El dictado

Plan de viaje

Un ejemplo de texto de “Plan de viaje”, RIL editores, 2005

Nuevamente un dictado. Hoy son frases. En la casa vesina eí una guaguita. No sé qué es una guaguita. Yo deceo ser un vuen alumno. Tengo que salir a la pizarra a escribir las frases. ¿ Por qué una u con dos puntos ? En alemán es una letra que suena distinta, la ü. No avanzas dice la señorita. No respondo.

Nunca quise dejar Alemania. Mis padres salieron en la Lista y entonces lloraron de alegría. Aquí nada es como me lo había imaginado. Hace mucho frío. Transportamos una estufa a parafina de una pieza a otra, pero la casa no se calienta. No se puede regular la ducha, uno se congela o se quema. Dicen que es un problema del calefont.

Con mi padre hemos recorrido muchas veces el Centro de la ciudad. Buscamos unas calugas Serrano, todavía no damos con ellas. Deben ser para él como para mi los Gummibärchen que aquí no existen. En el Centro siempre hay mucha gente. Suben de las estaciones del Metro y caminan rápido por todas partes. Fuera de una iglesia colorada y algunos edificios que rodean la Plaza, todo es parecido a Alemania.

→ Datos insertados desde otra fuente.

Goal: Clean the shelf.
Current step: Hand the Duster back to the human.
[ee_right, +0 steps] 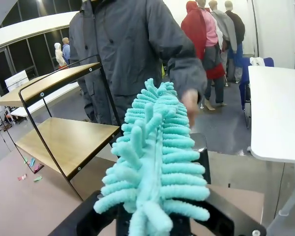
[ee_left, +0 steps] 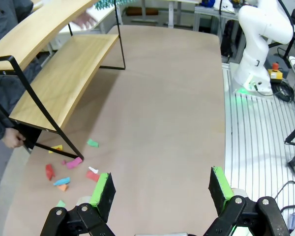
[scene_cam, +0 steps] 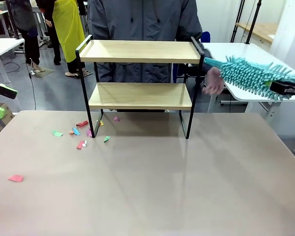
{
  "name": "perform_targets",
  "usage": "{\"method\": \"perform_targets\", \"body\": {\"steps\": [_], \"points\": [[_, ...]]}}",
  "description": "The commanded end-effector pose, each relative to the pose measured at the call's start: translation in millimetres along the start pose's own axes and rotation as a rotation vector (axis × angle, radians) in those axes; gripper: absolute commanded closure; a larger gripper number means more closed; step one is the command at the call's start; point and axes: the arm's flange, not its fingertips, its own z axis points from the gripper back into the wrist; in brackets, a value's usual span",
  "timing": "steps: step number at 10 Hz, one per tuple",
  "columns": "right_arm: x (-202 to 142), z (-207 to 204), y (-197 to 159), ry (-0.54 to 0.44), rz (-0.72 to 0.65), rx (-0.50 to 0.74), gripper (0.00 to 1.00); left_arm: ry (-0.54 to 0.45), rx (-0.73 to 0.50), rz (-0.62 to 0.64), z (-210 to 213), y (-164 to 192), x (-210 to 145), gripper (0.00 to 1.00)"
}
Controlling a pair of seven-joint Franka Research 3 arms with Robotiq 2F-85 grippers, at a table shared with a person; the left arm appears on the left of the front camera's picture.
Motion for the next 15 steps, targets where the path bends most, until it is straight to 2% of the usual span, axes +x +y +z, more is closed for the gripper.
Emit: {"method": "perform_targets", "body": {"steps": [1,9,10,12,13,15], "points": [[0,1,2,0.015,-0.006,-0.037,0.84,-0.027,-0.004,-0.018,0,1,1,0.0],[0,1,2,0.015,-0.006,-0.037,0.84,-0.027,-0.004,-0.018,0,1,1,0.0],[0,0,0,0.0,0.0,0.0,0.53,-0.027,-0.004,-0.018,0,1,1,0.0],[3,1,3,0.02,0.003,-0.022,0.0,-0.027,-0.004,-0.018,0,1,1,0.0],[10,5,3,0.02,-0.01,-0.034,0.0,-0.027,-0.004,-0.018,0,1,1,0.0],[48,20,4,-0.027,-0.076,-0.025,0.03,-0.027,-0.004,-0.018,0,1,1,0.0]]}}
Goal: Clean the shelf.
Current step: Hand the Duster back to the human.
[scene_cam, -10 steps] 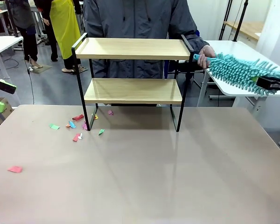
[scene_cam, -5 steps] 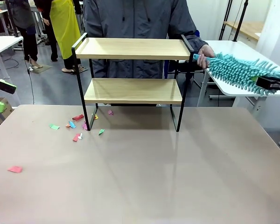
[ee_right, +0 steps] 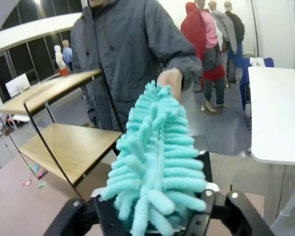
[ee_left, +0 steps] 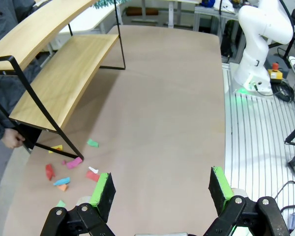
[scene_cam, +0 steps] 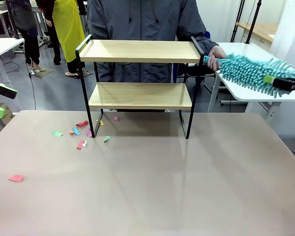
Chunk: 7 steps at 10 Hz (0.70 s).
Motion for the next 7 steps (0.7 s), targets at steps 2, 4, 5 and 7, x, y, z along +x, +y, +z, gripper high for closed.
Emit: {"method": "perform_targets", "body": {"steps": [2,4,5,7], "points": [[85,35,-6,-0.113,-0.144,-0.038,0.0,-0.027,-0.004,-0.018,0,1,1,0.0],[134,60,-23,-0.24,-0.249,-0.079,0.0,-0.027,-0.004,-0.018,0,1,1,0.0],[150,73,-36,-0.295,-0.32,-0.098,0.0,-0.027,-0.004,-0.018,0,1,1,0.0],[165,88,-57,-0.344,-0.401,-0.117,0.0,-0.027,-0.004,-0.018,0,1,1,0.0]]}}
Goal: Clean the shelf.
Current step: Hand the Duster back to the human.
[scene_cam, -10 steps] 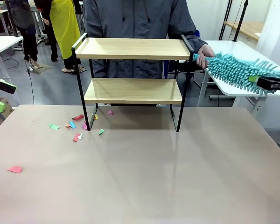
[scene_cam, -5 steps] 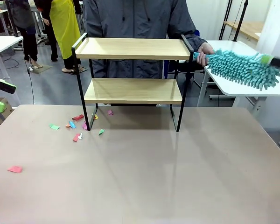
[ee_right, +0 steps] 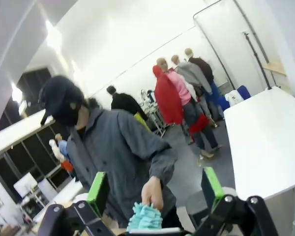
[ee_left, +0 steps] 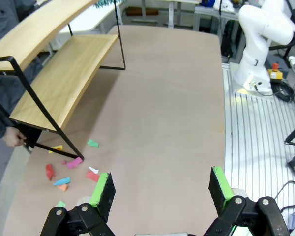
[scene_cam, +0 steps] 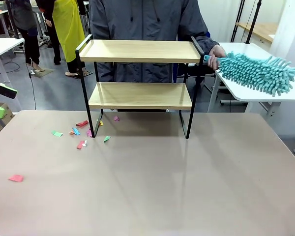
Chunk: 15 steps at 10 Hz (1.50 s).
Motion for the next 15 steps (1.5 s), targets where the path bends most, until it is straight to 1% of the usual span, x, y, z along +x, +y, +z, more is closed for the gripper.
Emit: {"method": "perform_targets", "body": {"steps": [1,2,15], "points": [[8.2,-3.1,-6.9,0.009,-0.081,-0.003,0.0,-0.027,-0.004,-0.017,-0.5,1.5,0.7,0.0],[0.0,0.0,0.0,0.0,0.0,0.0,0.0,-0.027,-0.004,-0.017,-0.5,1.5,0.7,0.0],[0.0,0.0,0.0,0.0,0.0,0.0,0.0,-0.027,-0.004,-0.017,-0.5,1.5,0.7,0.0]]}}
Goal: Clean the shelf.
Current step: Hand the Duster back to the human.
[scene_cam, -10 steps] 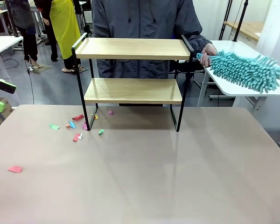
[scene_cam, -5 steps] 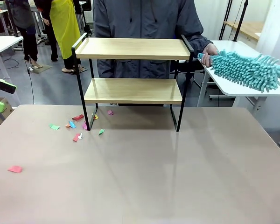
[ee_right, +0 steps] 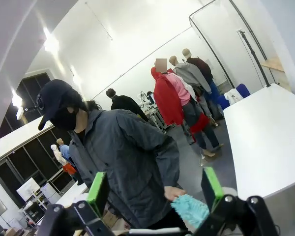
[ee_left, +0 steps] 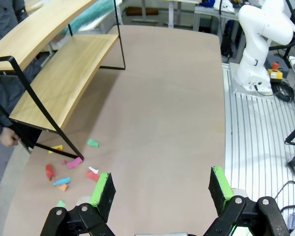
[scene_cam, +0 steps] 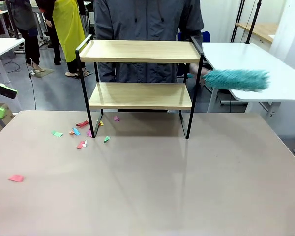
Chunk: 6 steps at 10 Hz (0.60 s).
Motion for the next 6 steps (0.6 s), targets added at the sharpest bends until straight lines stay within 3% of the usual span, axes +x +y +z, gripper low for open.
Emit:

No he visto araucanos. Mis padres aquí siempre hablan en voz baja, no entiendo lo que dicen. Me quedo callado. No me gusta el ají.

Lo que más odio son estos dictados. Frases que no entiendo o que son tontas. Confundo la be larga con la ve corta y la ese con la ce. No sé que hacen con la hache que no pronuncian. Cuando escribo mis frases en la pizarra casi todo el curso se ríe. Después de retarme, la señorita de Castellano trata de ser amable conmigo, pero en el fondo tiene la culpa. No le respondo.

En el recreo jugamos con unos trompos que son distintos a los alemanes. De nuevo se ríen. Creo que he venido a este país para que se burlen de mi.

Algunos profesores se preocupan.

– Estoy segura que puedes hablar – insiste la señorita que no es de Castellano.

– Ich bin sicher, Du kannst sprechen.

Pero mi silencio es en castellano y en alemán.